**REQUIRED WORK:**
Every line below that carries the word "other" needs to be copied.
--- DATA EXTRACTS Enclosed Below ---
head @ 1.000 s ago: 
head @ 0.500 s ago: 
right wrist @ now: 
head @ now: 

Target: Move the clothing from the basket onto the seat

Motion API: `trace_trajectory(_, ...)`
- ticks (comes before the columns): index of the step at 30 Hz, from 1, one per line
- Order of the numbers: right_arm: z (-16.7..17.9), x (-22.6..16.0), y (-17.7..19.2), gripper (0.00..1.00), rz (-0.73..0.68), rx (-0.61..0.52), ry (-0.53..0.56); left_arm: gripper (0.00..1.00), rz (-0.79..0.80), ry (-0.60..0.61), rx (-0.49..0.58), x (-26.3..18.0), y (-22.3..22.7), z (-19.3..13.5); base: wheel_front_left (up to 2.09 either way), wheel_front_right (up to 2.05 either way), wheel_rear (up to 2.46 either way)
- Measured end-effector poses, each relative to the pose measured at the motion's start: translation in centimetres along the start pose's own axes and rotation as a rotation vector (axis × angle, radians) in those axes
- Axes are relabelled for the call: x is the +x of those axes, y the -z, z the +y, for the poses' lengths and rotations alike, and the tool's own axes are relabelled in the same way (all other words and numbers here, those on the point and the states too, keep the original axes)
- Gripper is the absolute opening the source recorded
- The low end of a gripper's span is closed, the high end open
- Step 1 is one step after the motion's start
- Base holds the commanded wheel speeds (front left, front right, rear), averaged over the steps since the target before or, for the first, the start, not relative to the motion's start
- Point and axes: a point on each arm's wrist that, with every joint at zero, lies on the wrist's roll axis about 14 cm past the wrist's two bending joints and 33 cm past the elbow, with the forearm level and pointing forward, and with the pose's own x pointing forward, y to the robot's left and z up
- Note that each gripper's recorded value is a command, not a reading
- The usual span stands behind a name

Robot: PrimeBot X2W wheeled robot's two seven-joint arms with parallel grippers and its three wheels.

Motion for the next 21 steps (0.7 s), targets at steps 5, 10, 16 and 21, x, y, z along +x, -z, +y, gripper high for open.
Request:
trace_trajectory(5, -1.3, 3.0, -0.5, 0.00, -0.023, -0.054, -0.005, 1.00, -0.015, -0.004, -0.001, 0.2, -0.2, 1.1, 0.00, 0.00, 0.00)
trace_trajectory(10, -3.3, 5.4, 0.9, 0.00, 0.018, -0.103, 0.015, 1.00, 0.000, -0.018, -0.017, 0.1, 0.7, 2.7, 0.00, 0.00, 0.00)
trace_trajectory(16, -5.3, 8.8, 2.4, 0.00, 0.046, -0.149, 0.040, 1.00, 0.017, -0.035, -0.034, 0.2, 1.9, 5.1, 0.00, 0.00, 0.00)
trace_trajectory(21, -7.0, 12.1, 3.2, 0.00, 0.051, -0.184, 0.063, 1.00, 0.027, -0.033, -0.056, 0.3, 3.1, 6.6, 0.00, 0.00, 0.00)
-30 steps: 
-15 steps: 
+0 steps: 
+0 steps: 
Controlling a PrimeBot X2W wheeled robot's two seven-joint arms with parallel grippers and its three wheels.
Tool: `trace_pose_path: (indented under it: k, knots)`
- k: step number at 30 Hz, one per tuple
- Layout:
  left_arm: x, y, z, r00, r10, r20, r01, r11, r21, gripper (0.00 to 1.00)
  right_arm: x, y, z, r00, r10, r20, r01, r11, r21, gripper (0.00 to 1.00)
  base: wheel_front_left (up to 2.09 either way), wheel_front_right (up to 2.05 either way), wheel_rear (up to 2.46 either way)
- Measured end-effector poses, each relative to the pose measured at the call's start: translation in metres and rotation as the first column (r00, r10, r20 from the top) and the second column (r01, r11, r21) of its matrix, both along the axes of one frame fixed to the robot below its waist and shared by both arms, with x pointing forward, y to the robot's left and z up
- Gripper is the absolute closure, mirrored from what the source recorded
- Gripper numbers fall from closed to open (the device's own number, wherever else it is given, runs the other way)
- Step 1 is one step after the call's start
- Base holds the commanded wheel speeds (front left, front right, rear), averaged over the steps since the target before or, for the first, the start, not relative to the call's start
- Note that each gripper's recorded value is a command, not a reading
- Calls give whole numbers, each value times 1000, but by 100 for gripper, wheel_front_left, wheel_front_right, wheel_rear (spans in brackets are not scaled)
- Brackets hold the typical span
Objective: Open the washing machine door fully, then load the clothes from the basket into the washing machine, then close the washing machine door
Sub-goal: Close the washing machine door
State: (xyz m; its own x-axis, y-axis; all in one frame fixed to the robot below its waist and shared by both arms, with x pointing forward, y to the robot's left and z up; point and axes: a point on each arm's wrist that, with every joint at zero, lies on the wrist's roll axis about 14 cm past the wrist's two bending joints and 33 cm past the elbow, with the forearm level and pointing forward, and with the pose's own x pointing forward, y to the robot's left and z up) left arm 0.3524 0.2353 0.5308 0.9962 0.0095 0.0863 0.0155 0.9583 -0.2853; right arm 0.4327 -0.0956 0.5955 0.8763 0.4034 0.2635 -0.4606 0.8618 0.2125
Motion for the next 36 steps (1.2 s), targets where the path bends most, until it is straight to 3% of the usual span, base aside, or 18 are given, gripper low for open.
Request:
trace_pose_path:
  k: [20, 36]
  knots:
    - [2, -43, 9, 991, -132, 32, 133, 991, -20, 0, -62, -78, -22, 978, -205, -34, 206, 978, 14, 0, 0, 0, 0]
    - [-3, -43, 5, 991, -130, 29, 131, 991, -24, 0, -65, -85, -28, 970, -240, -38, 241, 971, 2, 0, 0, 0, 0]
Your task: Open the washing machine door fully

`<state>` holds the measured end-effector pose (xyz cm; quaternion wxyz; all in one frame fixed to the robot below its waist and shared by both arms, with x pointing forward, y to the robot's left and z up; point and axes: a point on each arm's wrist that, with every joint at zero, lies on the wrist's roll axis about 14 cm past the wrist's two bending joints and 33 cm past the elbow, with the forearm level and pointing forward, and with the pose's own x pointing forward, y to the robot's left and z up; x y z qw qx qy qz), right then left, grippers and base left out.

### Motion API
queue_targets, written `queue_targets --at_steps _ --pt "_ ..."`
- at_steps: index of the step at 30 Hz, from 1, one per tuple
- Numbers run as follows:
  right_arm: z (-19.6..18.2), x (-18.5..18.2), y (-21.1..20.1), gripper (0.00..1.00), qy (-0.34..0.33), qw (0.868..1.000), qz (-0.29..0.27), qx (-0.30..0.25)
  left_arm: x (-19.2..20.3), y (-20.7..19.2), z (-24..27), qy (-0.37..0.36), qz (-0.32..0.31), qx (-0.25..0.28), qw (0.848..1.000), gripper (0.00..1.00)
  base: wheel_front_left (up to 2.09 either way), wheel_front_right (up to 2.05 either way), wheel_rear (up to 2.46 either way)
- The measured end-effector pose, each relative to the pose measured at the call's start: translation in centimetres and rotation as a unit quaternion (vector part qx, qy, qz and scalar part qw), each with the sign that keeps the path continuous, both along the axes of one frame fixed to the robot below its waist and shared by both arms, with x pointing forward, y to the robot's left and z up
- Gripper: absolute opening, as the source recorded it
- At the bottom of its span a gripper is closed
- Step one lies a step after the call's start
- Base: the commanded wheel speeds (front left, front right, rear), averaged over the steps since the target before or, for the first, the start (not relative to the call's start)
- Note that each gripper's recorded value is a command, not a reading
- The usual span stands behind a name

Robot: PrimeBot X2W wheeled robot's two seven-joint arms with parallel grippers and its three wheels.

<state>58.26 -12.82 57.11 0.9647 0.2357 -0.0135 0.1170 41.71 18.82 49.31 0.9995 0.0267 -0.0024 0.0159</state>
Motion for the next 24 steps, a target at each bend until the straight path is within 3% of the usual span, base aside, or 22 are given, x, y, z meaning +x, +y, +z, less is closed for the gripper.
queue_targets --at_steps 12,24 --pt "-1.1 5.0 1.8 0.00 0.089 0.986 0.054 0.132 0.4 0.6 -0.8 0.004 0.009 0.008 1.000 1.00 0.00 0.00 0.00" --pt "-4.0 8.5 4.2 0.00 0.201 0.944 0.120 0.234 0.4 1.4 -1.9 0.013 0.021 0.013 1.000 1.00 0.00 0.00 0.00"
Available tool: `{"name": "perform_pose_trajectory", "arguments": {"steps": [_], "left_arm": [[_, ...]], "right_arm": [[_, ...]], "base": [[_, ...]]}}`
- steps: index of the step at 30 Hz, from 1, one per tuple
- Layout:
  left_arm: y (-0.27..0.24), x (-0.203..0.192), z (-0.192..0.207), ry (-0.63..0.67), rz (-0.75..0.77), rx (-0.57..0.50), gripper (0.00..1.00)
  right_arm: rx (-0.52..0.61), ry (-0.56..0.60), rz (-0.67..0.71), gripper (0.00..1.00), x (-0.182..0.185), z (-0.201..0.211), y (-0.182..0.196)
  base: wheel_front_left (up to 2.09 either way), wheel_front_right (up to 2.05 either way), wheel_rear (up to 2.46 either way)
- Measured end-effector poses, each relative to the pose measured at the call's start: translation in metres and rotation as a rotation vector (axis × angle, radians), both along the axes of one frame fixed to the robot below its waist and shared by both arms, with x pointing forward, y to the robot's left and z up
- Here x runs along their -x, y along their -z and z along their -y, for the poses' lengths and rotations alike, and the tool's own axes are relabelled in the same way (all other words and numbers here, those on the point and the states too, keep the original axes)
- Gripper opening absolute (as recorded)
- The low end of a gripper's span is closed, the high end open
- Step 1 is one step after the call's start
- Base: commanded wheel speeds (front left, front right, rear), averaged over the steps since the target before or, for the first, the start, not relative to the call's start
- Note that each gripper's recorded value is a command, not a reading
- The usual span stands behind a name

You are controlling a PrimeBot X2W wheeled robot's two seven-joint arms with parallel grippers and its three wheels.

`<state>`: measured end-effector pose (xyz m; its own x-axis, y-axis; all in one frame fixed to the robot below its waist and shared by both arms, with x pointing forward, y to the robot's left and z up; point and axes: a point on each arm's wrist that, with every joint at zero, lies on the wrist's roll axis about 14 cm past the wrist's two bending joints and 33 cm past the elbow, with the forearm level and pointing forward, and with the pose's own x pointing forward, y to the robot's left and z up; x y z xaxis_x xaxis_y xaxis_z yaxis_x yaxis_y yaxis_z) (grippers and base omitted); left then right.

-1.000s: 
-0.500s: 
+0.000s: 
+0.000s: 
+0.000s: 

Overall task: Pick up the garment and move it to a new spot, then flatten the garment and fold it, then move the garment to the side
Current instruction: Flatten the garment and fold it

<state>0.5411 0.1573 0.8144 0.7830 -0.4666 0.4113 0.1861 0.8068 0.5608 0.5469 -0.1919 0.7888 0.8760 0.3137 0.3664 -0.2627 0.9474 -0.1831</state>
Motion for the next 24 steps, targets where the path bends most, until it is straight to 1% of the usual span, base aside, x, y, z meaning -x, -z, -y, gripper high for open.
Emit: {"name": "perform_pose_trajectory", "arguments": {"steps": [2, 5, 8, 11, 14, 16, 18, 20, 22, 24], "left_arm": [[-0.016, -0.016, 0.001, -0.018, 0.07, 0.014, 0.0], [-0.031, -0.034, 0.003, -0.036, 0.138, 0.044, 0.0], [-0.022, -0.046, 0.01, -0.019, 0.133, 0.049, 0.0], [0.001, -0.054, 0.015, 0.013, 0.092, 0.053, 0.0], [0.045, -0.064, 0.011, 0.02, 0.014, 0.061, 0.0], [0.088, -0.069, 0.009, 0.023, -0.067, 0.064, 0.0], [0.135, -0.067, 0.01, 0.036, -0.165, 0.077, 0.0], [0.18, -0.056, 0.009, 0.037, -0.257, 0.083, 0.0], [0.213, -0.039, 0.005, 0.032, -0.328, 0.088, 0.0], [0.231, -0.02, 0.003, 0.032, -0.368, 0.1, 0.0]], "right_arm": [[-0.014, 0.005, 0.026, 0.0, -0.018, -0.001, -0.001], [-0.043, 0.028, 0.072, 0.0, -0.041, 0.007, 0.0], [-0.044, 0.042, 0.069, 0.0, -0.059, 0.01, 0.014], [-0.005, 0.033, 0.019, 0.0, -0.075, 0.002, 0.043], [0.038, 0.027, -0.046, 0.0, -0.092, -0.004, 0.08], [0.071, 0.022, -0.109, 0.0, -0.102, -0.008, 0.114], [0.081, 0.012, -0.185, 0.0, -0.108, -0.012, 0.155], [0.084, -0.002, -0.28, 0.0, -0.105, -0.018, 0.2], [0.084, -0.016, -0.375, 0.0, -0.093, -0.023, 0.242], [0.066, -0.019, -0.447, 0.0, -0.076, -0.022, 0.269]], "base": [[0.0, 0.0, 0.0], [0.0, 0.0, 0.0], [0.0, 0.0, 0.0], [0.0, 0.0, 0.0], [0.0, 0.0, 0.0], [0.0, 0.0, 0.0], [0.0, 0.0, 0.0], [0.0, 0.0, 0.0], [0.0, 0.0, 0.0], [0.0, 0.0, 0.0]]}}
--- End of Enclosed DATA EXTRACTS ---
**TASK ANSWER:**
- Axes are relabelled for the call: x is the +x of those axes, y the -z, z the +y, for the poses' lengths and rotations alike, and the tool's own axes are relabelled in the same way (all other words and numbers here, those on the point and the states too, keep the original axes)
- Gripper numbers fall from closed to open (the device's own number, wherever else it is given, runs the other way)
- Here x runs along their -x, y along their -z and z along their -y, for the poses' lengths and rotations alike, and the tool's own axes are relabelled in the same way (all other words and numbers here, those on the point and the states too, keep the original axes)

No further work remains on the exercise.